Hotel Revenue Management

Hotel Revenue Management

Seminario: Hotel Revenue Management

Si terrà a Lecce il 29 e 30 gennaio 2016 – il primo seminario ‘Hotel Revenue Management’ organizzato da Agenzia Formativa Ulisse e Meltemi Vacanze & Resort.

Due giornate interamente dedicate a una tematica di fondamentale importanza per il settore ricettivo, ovvero la massimizzazione dei ricavi ottenuta grazie alla gestione combinata di offerta e domanda. L’ottimizzazione del riempimento e, di conseguenza, la massimizzazione dei ricavi, avviene grazie a una gestione dinamica delle tariffe che, contrariamente a quanto avveniva in passato, vengono segmentate in base al target, oltre che al periodo, e rese flessibili in base all’orientamento del mercato. A illustrare il tutto sarà un relatore d’eccezione, il prof. Paolo Desinano, esperto in sistemi informativi per le imprese turistiche, revenue management, web marketing, destination management, e autore, tra l’altro, di diversi volumi sul Revenue management e su imprese turistiche e informatica. Tra le sue numerose pubblicazioni ricordiamo, a titolo puramente esemplificativo: Hotel Revenue Management. Un approccio consapevole,  FrancoAngeli, Milano;  Revenue Management in hotel. Un approccio consapevole, CLUT, Torino; Imprese turistiche, informatica e vantaggio competitivo. Quadro concettuale e metodologico, FrancoAngeli, Milano;Gestione informatica dei dati nelle imprese turistiche, Pitagora Editrice, Bologna.

Il seminario, fortemente voluto dalle due società salentine impegnate nei settori turismo e formazione, vedrà il coinvolgimento di diverse aziende del settore ricettivo delle province di Taranto, Brindisi e Lecce, con l’obiettivo di diffondere quanto più possibile la conoscenza delle tecniche di base connesse al revenue management, al fine di evitare errori di valutazione e sdoganare convinzioni antiquate che rischiano di rendere le aziende poco competitive nel mercato globale.

Come ha affermato il prof.
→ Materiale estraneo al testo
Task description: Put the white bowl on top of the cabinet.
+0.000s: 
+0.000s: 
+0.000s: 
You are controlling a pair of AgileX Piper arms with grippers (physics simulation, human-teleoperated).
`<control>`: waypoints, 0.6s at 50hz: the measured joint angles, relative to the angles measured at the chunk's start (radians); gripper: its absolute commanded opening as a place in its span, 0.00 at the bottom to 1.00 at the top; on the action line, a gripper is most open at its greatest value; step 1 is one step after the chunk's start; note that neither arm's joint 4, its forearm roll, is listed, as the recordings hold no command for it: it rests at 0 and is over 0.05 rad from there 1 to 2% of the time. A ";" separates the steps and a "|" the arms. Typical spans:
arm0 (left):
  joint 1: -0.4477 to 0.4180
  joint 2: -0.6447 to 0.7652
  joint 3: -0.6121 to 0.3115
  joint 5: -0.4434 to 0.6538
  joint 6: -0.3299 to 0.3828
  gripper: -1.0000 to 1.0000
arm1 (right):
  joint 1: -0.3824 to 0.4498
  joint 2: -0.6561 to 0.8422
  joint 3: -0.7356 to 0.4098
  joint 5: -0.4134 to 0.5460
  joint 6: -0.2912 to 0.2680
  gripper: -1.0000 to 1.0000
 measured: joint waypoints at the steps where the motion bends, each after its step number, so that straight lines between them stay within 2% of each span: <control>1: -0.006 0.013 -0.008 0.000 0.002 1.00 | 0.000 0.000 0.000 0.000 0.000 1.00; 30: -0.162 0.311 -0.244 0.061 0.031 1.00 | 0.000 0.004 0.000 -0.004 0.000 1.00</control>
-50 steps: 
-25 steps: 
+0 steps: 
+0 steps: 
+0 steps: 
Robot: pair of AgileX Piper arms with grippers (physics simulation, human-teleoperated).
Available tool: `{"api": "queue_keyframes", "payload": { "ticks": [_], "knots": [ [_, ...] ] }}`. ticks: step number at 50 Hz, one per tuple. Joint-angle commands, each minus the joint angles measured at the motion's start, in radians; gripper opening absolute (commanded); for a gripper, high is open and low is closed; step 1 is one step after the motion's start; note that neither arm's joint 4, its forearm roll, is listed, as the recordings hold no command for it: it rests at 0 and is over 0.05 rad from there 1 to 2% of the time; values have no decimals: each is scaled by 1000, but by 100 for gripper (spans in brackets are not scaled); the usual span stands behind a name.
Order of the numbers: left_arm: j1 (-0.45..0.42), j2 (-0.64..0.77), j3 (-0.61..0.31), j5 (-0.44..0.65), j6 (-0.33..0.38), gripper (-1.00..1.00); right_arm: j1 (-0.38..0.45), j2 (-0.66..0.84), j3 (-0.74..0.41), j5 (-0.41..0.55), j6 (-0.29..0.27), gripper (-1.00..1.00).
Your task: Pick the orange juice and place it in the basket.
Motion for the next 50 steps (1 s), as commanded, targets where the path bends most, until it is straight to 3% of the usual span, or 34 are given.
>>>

Desinano “Il RM è il miglior metodo che si conosca per massimizzare i ricavi , purché il sistema di RM sia calibrato sulle risorse, umane e tecniche, dell’azienda. Non sono costosi software che fanno un buon RM ma l’armonizzazione di risorse umane preparate e consapevoli in grado di sostenere l’adeguato livello di sofisticazione del sistema. Il metodo del RM è unico ma la sofisticazione della sua applicazione va calibrata sulla specifica organizzazione che lo attua”.

In un momento in cui ci si interroga non poco sul futuro del nostro territorio, il Salento – che  sta vivendo il suo periodo d’oro – è opportuno iniziare a prepararsi a gestire un’eventuale inversione di tendenza elevando il più possibile il livello di professionalità degli operatori. D’altra parte – come ha dichiarato lo stesso Desinano –

l’adozione estesa del RM per un territorio comporta un innalzamento delle performance dei ricavi complessivo.

Se poi operatori e istituzioni iniziassero a collaborare ripensando insieme il futuro posizionamento strategico della ‘destinazione turistica’ sul mercato – coadiuvati da una costante azione di marketing intelligence, sia aziendale ma anche di destinazione, che monitori i cicli di vita dei prodotti e indichi cosa far uscire dall’assortimento dell’offerta e cosa farvi entrare – allora il gioco è fatto!